Nel 2013, lo scrittore Pino Cacucci le dedicò un capitolo del libro “Ribelli!, edito da Feltrinelli”
“Un vestito a pallini bianchi” tratto da “Soltanto una vita” di Laura Lombardo Radice e interpretato da Rosella Mucci
UN VESTITO A PALLINI BIANCHI
“Mi hanno fatto vedere il vestito di Irma Bandiera ragazza partigiana; quello di quando i tedeschi l’hanno fucilata l’estate del ’44. Un abitino di cotonina rosso a pallini bianchi, abbottonato davanti, fino in fondo alla gonna.
Fa pensare alle gite domenicali al mare, di giugno: ci si mette il costume sotto, si riempie in fretta una borsa: l’asciugamano, il pettine, lo specchio, uno sfilatino; e sin dal mattino, nel tram di città pieno zeppo, le dita corrono ansiose al primo bottone, già presentono l’ora che il vestitino resterà, come un sigillo di ceralacca scarlatta, sulla pagina distesa della spiaggia bianca di sole.
Anche fa pensare alle scampagnate in bicicletta: la ragazza pedala svelta e i pallini bianchi le ballano e rimbalzano sulle spalle, come minuscole biglie sempre lì lì per ruzzolare via tutte e lasciar solo quello squillante colore d’estate.
Ora, ci sono i grumi nerastri, striature di bruciato al petto, sui fianchi, perché Irma a vent’anni l’hanno ammazzata che portava quel vestitino rosso, il 13 agosto 1944.
Atroce pensare a qualcuno, uomini, che abbia preso la mira, puntato, sparato addosso a quella vestaglietta da bambina.
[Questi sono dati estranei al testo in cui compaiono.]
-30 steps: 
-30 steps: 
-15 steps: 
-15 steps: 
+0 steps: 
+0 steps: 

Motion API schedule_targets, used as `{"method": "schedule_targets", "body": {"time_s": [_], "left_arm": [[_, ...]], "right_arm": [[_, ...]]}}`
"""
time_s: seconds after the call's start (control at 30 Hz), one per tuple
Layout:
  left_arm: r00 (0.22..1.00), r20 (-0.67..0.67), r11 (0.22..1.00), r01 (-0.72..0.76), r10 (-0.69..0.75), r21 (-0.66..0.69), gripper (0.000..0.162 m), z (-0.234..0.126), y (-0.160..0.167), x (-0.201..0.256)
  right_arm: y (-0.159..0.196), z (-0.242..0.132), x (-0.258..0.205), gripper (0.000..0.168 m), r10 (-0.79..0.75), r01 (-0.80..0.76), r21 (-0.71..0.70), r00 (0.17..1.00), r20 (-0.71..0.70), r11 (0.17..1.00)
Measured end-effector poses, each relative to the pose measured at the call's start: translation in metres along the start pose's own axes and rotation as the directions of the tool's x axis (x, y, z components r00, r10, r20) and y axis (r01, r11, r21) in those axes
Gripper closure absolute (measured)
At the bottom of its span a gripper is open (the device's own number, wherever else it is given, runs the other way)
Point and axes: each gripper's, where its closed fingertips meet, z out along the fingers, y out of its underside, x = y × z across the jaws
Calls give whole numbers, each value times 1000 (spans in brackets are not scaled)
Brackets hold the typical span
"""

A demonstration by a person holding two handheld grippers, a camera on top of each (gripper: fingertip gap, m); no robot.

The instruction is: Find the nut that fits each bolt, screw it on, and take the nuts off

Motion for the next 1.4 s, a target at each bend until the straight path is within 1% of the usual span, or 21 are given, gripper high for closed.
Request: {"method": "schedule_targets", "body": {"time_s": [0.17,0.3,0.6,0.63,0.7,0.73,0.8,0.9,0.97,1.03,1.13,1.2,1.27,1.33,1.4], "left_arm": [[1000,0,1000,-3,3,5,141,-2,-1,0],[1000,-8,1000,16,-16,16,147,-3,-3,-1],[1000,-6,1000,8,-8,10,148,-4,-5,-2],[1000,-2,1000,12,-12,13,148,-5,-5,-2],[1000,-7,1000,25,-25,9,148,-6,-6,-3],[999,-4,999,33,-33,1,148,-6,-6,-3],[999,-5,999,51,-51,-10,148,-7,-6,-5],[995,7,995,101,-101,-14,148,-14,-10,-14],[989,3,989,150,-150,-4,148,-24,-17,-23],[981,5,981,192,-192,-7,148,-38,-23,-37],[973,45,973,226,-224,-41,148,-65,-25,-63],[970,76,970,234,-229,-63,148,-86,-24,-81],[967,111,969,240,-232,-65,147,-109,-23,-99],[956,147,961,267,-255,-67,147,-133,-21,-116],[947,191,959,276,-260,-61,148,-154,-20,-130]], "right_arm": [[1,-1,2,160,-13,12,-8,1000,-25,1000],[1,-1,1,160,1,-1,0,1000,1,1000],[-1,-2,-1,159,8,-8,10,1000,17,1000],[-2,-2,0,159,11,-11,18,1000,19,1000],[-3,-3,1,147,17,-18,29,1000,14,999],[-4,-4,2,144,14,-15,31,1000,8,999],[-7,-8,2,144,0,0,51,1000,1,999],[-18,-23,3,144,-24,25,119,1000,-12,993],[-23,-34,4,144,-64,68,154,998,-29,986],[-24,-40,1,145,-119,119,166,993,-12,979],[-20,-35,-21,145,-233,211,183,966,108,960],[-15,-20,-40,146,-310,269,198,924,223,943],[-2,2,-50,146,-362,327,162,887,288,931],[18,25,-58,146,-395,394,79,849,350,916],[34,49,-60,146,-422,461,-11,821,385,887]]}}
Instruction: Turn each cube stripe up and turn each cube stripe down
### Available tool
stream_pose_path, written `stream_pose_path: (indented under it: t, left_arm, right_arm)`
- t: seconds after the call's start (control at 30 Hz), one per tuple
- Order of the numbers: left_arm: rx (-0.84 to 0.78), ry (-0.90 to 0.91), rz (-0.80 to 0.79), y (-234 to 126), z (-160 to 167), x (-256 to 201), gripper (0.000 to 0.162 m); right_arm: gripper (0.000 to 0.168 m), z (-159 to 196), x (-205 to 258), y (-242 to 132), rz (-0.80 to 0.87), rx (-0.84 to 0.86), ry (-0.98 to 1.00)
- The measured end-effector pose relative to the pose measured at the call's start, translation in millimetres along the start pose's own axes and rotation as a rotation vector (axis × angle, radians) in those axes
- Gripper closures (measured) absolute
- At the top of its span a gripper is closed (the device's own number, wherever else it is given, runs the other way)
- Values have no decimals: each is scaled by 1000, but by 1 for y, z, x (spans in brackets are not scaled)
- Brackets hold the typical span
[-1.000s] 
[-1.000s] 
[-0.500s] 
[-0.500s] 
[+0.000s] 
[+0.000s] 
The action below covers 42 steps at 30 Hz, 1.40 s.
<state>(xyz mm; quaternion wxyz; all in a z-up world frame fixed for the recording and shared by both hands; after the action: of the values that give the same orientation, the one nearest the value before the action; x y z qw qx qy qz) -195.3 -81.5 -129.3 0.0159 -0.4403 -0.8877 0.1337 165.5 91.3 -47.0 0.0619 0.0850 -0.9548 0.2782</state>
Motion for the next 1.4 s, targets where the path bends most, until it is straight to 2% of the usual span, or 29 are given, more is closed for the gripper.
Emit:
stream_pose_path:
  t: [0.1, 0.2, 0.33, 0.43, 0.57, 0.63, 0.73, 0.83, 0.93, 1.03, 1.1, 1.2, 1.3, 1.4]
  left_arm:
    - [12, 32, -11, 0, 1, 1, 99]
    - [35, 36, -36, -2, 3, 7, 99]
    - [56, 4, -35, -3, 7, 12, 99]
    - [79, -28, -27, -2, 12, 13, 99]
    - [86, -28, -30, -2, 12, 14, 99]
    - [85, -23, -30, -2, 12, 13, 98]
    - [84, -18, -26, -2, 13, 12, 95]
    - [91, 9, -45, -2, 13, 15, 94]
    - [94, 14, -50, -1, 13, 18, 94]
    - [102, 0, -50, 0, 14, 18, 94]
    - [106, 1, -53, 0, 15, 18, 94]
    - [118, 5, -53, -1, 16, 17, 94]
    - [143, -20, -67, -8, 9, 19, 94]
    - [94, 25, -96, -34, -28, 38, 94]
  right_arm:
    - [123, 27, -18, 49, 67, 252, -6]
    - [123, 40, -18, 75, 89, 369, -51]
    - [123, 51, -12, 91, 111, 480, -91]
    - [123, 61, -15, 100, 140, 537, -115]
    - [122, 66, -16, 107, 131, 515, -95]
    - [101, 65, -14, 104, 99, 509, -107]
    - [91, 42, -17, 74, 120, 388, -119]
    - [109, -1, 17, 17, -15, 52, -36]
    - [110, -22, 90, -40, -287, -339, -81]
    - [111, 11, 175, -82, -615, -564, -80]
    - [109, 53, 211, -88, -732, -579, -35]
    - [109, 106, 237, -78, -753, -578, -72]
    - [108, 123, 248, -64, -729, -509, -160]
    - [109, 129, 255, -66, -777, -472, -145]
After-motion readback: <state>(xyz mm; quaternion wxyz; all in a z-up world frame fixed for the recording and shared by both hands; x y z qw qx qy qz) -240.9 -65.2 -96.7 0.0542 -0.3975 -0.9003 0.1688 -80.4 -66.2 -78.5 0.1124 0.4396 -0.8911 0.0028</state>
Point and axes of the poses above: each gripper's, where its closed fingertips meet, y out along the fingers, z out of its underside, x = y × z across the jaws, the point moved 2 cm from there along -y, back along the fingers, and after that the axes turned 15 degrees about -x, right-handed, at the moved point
Pensate, la morte vestita di cotonina rossa, a pallini bianchi…
Atroce, atroce. Questa parola mi martella il cervello. La più atroce delle tante immagini atroci, raccapriccianti, fotografie, documenti, racconti, di un’età atroce e incredibile che abbiamo pure vissuto.
Se chiudo gli occhi vedo, da un immenso esercito di morti grigi, colore di terra, venire verso di me la ragazza sconosciuta, col suo vestitino rosso a pallini bianchi”.